Segment Start: Given records
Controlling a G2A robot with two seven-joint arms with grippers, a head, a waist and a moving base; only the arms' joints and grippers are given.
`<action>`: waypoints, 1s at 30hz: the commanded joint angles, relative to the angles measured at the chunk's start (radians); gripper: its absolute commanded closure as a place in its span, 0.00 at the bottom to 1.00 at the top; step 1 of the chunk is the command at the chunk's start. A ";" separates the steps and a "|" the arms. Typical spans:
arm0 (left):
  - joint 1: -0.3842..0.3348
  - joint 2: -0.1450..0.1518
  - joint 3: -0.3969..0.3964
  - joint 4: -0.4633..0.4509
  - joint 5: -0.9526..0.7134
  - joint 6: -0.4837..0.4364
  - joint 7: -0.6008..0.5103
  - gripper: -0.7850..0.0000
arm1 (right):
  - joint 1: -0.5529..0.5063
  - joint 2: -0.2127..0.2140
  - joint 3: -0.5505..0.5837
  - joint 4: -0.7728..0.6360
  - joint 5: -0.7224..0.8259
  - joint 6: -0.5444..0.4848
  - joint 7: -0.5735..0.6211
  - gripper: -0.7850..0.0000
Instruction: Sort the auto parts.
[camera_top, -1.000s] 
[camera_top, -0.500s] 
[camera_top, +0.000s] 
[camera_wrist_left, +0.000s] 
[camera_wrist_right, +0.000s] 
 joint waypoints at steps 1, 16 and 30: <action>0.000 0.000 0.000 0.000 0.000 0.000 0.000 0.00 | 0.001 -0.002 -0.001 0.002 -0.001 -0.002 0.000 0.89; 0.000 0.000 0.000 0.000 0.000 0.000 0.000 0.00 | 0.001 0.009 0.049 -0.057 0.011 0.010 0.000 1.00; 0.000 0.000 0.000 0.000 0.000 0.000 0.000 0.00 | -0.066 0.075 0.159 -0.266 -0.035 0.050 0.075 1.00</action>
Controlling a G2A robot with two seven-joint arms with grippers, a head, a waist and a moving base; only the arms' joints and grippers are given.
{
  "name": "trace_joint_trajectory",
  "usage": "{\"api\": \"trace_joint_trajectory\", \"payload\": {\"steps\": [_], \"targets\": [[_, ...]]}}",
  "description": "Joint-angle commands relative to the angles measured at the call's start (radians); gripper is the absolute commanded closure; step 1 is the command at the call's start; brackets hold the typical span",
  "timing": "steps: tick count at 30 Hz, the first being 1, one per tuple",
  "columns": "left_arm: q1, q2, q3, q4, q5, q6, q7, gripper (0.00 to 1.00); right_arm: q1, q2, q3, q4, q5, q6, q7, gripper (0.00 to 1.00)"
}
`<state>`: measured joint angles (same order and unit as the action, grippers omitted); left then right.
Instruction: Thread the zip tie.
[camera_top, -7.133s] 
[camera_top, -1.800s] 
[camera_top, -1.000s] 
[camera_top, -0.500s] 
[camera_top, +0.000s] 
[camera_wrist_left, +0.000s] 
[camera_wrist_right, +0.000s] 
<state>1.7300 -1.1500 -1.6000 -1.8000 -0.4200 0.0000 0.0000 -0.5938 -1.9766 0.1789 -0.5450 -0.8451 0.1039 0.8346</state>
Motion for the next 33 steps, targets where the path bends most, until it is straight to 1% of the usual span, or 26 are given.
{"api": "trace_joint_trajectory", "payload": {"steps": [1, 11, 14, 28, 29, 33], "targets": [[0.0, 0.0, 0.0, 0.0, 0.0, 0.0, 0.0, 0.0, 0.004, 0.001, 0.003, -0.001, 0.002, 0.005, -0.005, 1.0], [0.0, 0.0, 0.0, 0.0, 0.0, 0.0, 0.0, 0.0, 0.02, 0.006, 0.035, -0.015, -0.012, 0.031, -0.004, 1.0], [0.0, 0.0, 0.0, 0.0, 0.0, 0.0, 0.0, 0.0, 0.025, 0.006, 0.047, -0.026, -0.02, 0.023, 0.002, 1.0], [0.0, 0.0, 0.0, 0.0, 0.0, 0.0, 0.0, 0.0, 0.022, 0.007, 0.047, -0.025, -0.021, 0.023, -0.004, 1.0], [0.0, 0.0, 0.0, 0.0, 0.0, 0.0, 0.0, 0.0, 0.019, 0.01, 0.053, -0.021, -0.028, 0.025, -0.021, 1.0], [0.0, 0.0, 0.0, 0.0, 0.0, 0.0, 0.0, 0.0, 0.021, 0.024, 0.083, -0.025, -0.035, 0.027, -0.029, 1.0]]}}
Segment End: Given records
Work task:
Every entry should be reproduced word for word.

Answer for this exercise:
Controlling a G2A robot with two seven-joint arms with grippers, a head, a waist and a moving base; only the arms' joints and grippers are given.
`<action>`: waypoints, 1s at 30hz: the commanded joint angles, relative to the angles measured at the chunk's start (radians); gripper: its absolute commanded closure as a place in its span, 0.00 at the bottom to 1.00 at the top; step 1 of the chunk is the command at the chunk's start. A ";" separates the steps and a "|" the arms. Typical spans:
arm0 (left):
  - joint 1: -0.3842..0.3348
  - joint 2: -0.1450..0.1518
  - joint 3: -0.3969..0.3964
  - joint 4: -0.4633..0.4509
  - joint 5: -0.9526..0.7134
  - joint 6: -0.4837..0.4364
  - joint 7: -0.6008..0.5103
  - gripper: -0.7850..0.0000
arm1 (right):
  - joint 1: -0.5529..0.5063
  - joint 2: -0.2127..0.2140
  - joint 3: -0.5505..0.5837
  - joint 4: -0.7728..0.6360
  - joint 5: -0.7224..0.8259
  - joint 6: -0.5444..0.4848
  - joint 7: -0.5735..0.6211
  - gripper: -0.7850..0.0000
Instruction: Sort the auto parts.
[camera_top, -1.000s] 
[camera_top, -0.500s] 
[camera_top, +0.000s] 
[camera_wrist_left, +0.000s] 
[camera_wrist_right, +0.000s] 
 joint waypoints at steps 1, 16 and 30: <action>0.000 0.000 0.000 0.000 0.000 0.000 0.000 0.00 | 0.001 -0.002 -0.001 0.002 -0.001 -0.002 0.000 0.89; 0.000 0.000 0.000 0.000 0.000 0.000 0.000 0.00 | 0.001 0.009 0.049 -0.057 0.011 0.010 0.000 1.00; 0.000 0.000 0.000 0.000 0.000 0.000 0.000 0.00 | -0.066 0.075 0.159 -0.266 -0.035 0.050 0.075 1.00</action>
Controlling a G2A robot with two seven-joint arms with grippers, a head, a waist and a moving base; only the arms' joints and grippers are given.
{
  "name": "trace_joint_trajectory",
  "usage": "{\"api\": \"trace_joint_trajectory\", \"payload\": {\"steps\": [_], \"targets\": [[_, ...]]}}",
  "description": "Joint-angle commands relative to the angles measured at the call's start (radians); gripper is the absolute commanded closure; step 1 is the command at the call's start; brackets hold the typical span",
  "timing": "steps: tick count at 30 Hz, the first being 1, one per tuple",
  "columns": "left_arm: q1, q2, q3, q4, q5, q6, q7, gripper (0.00 to 1.00); right_arm: q1, q2, q3, q4, q5, q6, q7, gripper (0.00 to 1.00)"
}
`<state>`: measured joint angles (same order and unit as the action, grippers omitted); left then right.
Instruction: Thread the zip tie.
[camera_top, -7.133s] 
[camera_top, -1.800s] 
[camera_top, -1.000s] 
[camera_top, -0.500s] 
[camera_top, +0.000s] 
[camera_wrist_left, +0.000s] 
[camera_wrist_right, +0.000s] 
<state>1.7300 -1.1500 -1.6000 -1.8000 -0.4200 0.0000 0.0000 -0.5938 -1.9766 0.1789 -0.5450 -0.8451 0.1039 0.8346</state>
Motion for the next 33 steps, targets where the path bends most, until it is straight to 1% of the usual span, or 26 are given.
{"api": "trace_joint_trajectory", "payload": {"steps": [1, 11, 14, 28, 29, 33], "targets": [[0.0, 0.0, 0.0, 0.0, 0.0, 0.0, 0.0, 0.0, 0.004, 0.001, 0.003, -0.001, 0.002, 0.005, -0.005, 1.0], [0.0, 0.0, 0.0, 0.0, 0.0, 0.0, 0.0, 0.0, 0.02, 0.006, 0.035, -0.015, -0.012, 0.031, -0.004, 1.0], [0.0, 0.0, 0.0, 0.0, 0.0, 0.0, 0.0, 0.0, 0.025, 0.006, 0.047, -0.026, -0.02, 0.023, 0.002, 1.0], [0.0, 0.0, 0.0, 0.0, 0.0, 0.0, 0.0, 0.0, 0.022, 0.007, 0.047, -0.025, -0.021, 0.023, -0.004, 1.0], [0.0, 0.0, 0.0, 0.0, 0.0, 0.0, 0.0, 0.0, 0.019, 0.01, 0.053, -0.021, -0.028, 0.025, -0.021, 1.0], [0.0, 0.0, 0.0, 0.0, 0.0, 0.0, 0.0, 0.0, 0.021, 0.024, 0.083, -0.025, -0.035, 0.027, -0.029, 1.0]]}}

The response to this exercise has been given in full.